*EXERCISE:* Please transcribe exactly, and only, the lines of the data below between the line holding "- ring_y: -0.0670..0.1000" and the line holding "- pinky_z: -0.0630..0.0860", inclusive.
+---+
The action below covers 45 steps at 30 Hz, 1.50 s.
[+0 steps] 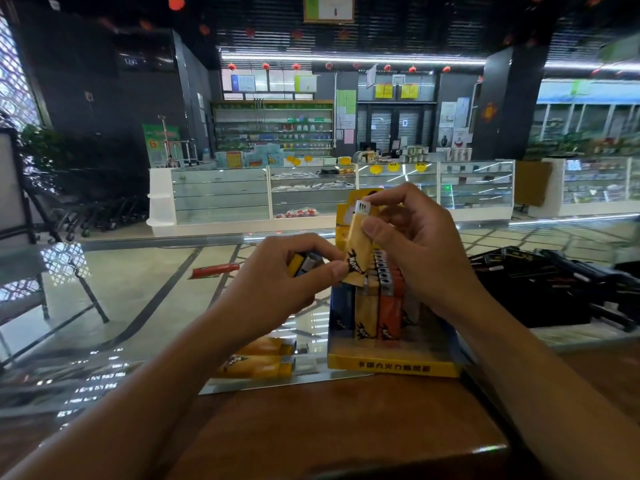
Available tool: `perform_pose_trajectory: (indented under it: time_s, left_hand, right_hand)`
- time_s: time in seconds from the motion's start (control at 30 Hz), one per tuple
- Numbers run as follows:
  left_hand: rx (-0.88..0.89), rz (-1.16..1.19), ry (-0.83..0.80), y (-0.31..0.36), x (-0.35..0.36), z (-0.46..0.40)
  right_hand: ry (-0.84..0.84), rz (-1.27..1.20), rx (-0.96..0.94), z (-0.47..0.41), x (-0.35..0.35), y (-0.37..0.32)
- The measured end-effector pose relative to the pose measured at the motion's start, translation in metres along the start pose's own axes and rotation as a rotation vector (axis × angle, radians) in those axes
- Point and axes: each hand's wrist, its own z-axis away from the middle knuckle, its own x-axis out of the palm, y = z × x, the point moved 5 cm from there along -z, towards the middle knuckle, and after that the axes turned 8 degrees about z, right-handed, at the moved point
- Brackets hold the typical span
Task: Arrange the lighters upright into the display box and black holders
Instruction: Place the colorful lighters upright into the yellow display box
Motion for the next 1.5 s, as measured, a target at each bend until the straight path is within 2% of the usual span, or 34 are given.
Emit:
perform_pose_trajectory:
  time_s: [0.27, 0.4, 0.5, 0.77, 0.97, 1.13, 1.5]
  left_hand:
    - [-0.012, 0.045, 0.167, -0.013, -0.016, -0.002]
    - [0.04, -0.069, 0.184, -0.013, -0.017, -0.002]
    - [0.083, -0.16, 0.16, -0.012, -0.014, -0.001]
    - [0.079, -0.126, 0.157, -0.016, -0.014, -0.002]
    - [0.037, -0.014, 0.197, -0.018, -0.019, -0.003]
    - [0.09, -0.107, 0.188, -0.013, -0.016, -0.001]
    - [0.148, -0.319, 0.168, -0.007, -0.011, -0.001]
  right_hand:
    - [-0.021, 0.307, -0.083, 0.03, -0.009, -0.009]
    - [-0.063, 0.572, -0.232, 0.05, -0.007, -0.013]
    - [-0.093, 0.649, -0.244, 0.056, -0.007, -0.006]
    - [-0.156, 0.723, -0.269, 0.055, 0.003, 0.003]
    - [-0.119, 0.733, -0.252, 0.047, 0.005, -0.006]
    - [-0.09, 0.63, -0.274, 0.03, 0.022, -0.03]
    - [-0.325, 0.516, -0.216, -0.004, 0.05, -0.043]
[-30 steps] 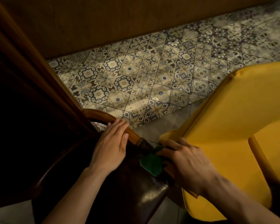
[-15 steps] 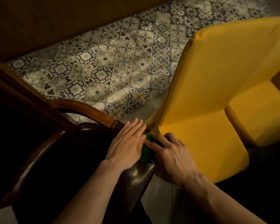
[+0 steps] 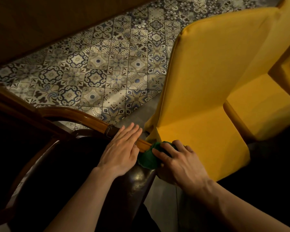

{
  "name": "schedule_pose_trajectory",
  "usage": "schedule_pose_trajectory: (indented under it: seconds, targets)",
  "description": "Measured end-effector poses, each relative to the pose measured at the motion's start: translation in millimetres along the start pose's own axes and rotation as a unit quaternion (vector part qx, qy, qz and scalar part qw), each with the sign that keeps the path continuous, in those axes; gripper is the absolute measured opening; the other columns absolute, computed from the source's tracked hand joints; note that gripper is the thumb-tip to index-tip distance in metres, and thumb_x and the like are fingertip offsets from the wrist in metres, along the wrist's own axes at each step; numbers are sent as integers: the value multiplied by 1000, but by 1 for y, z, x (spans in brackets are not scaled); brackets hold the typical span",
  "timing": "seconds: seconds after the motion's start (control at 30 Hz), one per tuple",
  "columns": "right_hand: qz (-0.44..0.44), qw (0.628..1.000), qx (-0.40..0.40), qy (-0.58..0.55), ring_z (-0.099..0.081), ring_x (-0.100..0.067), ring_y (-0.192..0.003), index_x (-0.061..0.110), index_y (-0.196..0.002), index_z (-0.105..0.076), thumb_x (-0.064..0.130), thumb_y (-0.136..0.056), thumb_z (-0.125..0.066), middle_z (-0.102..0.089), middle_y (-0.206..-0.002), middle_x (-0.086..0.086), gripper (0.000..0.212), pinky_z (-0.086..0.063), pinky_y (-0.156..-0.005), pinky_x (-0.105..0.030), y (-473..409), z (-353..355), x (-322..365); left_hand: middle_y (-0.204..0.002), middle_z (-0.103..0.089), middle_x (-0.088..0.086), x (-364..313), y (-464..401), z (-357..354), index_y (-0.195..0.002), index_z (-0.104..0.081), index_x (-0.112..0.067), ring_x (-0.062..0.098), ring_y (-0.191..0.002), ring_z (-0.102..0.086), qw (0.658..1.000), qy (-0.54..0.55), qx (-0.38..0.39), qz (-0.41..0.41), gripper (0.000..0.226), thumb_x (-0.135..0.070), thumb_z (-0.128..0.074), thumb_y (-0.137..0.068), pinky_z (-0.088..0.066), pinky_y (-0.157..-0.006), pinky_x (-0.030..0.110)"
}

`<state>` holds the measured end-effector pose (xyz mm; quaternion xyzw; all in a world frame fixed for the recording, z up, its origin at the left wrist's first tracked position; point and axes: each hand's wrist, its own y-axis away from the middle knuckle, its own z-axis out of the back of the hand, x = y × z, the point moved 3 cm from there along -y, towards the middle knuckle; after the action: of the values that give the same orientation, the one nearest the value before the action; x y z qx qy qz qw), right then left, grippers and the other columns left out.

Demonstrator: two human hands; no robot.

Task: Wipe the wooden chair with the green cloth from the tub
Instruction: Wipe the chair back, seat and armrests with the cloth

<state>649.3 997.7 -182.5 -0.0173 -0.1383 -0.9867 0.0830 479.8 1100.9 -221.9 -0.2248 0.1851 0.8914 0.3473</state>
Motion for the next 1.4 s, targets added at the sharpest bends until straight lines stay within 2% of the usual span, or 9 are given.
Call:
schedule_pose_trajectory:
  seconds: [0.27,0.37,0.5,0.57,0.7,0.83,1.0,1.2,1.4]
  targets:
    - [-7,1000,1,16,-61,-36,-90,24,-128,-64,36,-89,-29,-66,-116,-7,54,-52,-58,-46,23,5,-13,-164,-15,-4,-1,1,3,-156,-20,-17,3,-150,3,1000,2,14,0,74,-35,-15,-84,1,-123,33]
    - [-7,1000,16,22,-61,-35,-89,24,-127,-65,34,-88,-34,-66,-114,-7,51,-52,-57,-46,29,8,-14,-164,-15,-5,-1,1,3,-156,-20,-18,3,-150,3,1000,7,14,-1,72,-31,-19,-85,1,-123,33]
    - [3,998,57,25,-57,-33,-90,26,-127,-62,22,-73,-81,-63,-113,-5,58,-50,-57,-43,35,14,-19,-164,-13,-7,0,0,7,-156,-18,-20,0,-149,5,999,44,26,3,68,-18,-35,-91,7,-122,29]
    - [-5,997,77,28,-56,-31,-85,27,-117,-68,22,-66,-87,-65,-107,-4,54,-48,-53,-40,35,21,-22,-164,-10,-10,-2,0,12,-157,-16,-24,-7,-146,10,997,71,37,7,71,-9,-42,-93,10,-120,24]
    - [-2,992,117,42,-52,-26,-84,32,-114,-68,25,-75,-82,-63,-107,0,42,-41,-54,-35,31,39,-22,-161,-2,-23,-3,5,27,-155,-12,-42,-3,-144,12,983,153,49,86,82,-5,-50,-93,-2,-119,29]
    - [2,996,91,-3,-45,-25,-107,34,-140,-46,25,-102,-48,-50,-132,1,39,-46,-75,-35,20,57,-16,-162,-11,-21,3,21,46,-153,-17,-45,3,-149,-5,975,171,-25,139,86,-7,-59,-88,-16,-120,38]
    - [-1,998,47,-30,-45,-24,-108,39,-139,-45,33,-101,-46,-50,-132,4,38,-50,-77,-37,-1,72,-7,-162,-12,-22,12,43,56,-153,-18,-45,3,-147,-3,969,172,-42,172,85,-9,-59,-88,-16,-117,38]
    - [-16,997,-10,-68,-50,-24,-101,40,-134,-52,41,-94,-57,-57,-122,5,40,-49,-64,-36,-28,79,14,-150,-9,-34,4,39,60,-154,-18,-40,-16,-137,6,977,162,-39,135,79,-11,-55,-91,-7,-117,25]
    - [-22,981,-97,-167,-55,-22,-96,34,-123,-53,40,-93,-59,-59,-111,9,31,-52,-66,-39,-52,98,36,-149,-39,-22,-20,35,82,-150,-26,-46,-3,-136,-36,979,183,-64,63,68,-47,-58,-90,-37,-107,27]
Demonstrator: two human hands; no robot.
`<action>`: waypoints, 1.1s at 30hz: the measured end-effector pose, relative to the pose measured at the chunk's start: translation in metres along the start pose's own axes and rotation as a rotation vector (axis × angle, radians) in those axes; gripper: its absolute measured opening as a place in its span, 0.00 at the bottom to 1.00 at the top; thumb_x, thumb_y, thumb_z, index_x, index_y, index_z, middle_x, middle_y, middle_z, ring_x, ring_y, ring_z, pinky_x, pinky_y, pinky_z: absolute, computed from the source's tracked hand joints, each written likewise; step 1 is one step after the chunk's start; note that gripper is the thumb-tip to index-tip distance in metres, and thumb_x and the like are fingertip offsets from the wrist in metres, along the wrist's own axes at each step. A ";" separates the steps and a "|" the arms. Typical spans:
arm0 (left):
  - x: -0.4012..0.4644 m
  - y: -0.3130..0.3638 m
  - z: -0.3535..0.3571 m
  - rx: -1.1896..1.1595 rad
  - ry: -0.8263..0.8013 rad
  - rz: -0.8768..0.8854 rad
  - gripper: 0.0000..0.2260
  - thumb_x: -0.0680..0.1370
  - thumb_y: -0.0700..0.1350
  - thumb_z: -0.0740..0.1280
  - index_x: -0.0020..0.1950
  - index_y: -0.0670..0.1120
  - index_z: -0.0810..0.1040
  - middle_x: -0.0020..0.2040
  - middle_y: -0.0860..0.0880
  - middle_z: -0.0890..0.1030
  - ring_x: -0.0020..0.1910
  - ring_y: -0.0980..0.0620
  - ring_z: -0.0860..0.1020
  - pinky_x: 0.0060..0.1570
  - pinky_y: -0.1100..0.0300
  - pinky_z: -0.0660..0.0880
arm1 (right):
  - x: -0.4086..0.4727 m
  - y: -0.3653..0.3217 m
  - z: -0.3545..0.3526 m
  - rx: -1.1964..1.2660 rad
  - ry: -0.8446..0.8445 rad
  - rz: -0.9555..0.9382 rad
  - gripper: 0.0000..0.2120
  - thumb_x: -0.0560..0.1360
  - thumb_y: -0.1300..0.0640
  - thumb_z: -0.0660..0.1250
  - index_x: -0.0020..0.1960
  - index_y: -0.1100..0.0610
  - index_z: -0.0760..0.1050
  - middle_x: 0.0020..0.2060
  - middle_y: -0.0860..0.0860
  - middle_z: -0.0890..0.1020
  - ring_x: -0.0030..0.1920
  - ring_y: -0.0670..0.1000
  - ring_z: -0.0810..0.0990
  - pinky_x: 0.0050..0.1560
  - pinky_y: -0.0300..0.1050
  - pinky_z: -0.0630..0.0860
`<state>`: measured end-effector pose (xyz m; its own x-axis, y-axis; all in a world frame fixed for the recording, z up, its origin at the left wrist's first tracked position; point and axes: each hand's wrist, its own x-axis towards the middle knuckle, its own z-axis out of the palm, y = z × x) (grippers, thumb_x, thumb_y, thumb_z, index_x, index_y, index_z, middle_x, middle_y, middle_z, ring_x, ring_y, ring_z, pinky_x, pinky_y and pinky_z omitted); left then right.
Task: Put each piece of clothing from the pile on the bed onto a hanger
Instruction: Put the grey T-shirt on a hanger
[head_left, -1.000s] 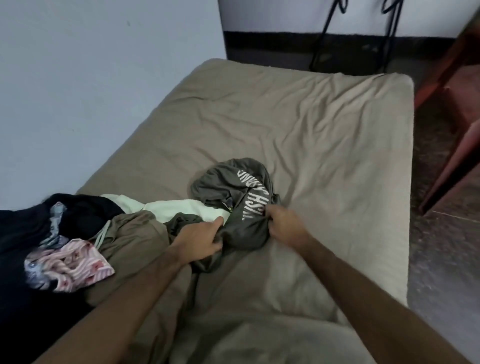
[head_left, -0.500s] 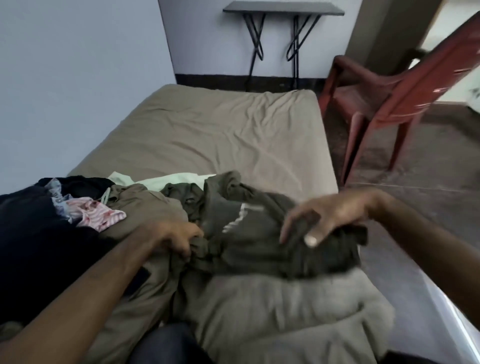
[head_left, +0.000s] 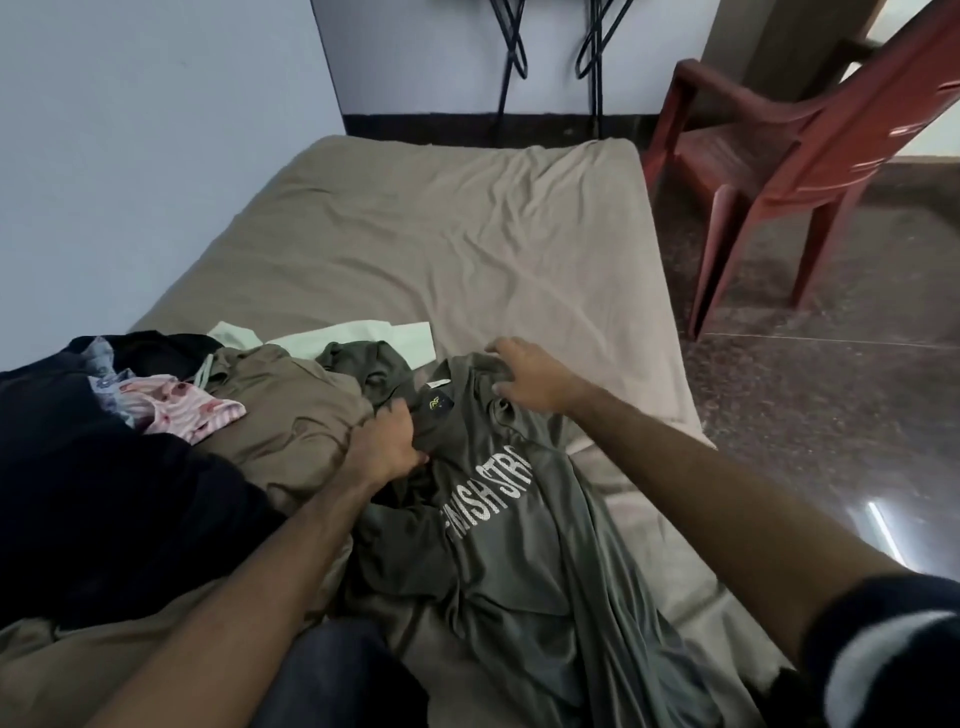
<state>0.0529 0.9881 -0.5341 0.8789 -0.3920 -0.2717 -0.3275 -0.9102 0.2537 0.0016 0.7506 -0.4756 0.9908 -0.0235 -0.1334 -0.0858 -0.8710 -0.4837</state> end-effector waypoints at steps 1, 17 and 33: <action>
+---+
*ANSWER TO THE PROBLEM:*
  - ring_y: -0.0670..0.1000
  - ring_z: -0.0810..0.0990
  - pinky_x: 0.0050..0.1560
  - pinky_y: -0.0300..0.1050
  - pinky_z: -0.0630..0.0860

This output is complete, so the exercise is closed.